The maximum use I see for encorcing syntactic correctness is to run a syntax checker before saving -- and again, it can only produce a warning rather than a hard error because there's a possibility that the user is trying something that the syntax checker doesn't know about.
I'd estimate that it would cost roughly US$250k of staff time to move TemplateData into an MCR slot now; most of that cost would be in making a lot of decisions about how MCR would operate, rather than specific to TemplateData itself. I don't think there's appetite for that right now, sorry.
As someone who donates roughly US$100K worth of volunteer time to en.WP every year, this answer leaves me a little cold. Discussing the cost of fixing a suboptimal programming decision is probably not the best approach to take with the volunteers who are left to deal with the consequences of that decision.
It wasn't a "decision". TemplateData (created in 2012–13) did not use MCR slots (created in 2017–2022) due to the polarity of time.
Yes, in retrospect, we could have foreseen this abuse and held up eight years of development, but all things must be weighed against each other. Similarly, the decision to create the #tag
hack (made in ~2008) is the root cause of a lot of problems here, but it was also vital in helping editing communities establish things they felt that they needed at the time.

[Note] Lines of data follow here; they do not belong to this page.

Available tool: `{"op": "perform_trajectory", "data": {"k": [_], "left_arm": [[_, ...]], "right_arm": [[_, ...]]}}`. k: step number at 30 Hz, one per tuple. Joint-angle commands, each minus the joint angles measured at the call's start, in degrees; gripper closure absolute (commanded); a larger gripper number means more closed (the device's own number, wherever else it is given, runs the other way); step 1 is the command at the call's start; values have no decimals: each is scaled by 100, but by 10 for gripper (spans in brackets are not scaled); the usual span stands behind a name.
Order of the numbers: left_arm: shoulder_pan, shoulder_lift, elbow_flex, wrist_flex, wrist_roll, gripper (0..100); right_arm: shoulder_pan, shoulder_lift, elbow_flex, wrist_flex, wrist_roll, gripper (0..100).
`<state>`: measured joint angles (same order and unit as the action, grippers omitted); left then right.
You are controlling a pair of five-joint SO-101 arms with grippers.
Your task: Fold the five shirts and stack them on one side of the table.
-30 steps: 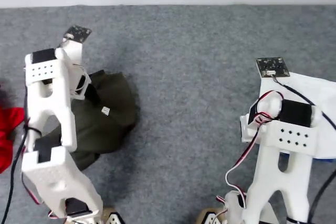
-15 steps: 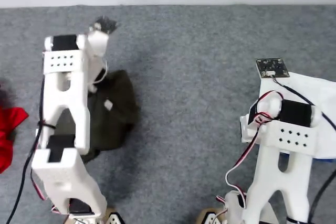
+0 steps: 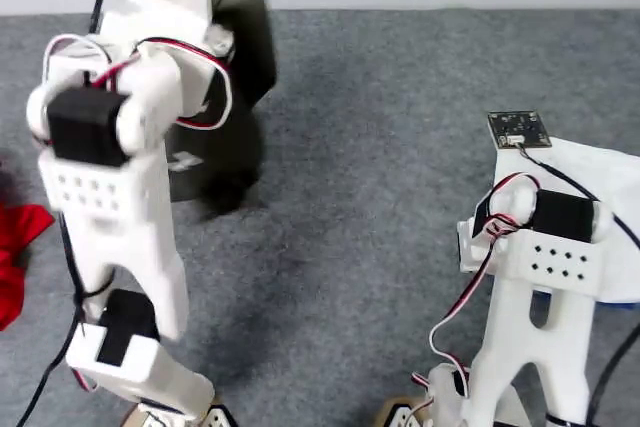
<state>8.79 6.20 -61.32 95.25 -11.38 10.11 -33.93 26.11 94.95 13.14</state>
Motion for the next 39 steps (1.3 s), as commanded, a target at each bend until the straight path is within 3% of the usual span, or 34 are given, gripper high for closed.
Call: {"op": "perform_trajectory", "data": {"k": [1, 6, 10, 21, 26, 33, 39], "left_arm": [[519, -360, -848, -475, 70, 986], [791, -404, -963, -185, 70, 986], [360, -343, -840, 580, 79, 986], [-1160, -747, 3873, 527, -176, 984], [-2145, -738, 4963, 501, -659, 983], [-3675, -800, 4919, 519, -853, 829], [-4396, -1160, 4945, 527, -870, 823]], "right_arm": [[-57, -101, -26, -84, 70, 987], [-57, -110, 440, -514, 70, 989], [-66, -119, 501, -655, 70, 988], [-66, -110, 501, -1059, 70, 987], [-127, -110, 484, -1059, 79, 987], [-1420, -101, 484, -1051, 299, 899], [-2747, -92, 484, -1262, 290, 877]]}}
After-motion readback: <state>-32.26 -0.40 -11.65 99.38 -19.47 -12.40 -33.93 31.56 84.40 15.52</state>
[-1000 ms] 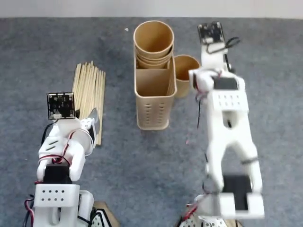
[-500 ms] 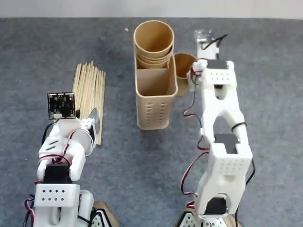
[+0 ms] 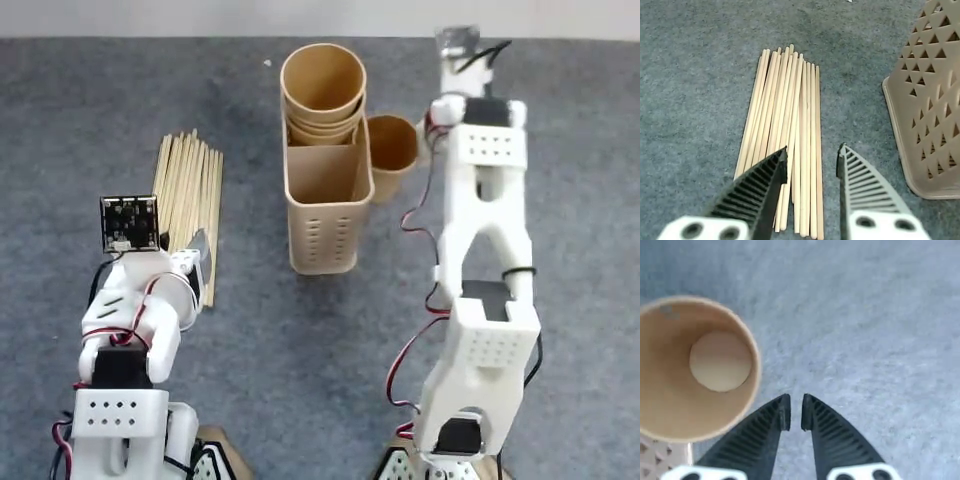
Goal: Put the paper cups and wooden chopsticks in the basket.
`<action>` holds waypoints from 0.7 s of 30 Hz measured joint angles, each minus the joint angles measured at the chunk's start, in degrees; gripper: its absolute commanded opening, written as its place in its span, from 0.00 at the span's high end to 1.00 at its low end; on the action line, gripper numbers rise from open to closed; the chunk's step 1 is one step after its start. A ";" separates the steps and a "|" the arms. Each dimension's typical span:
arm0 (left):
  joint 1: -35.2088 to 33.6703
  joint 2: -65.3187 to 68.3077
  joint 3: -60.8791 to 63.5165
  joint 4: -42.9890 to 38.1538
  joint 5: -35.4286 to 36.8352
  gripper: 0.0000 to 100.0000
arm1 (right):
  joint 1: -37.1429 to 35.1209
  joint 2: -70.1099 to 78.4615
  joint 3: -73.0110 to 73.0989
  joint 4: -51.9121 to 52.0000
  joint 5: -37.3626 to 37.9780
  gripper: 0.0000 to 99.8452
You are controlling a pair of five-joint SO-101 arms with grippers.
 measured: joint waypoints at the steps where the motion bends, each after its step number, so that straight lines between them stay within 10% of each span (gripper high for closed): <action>1: 0.00 0.00 0.00 0.00 0.00 0.81 | 0.00 0.00 -2.29 1.14 -0.88 0.90; 21: 0.00 0.00 0.00 0.00 0.00 0.81 | -3.08 14.95 -7.91 1.32 -2.81 0.79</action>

If you think that this is an important issue and worth the expenditure, I would encourage you to make your views known to the people that make decisions on this, but the people trying to help you on here aren't any of them, sorry.
I wonder whether the error-checking mechanism is looking for typos, or looking for valid JSON formatting. I'm guessing that it's the latter.
It's looking for schema compliance. So valid JSON, and valid against the TemplateData specification.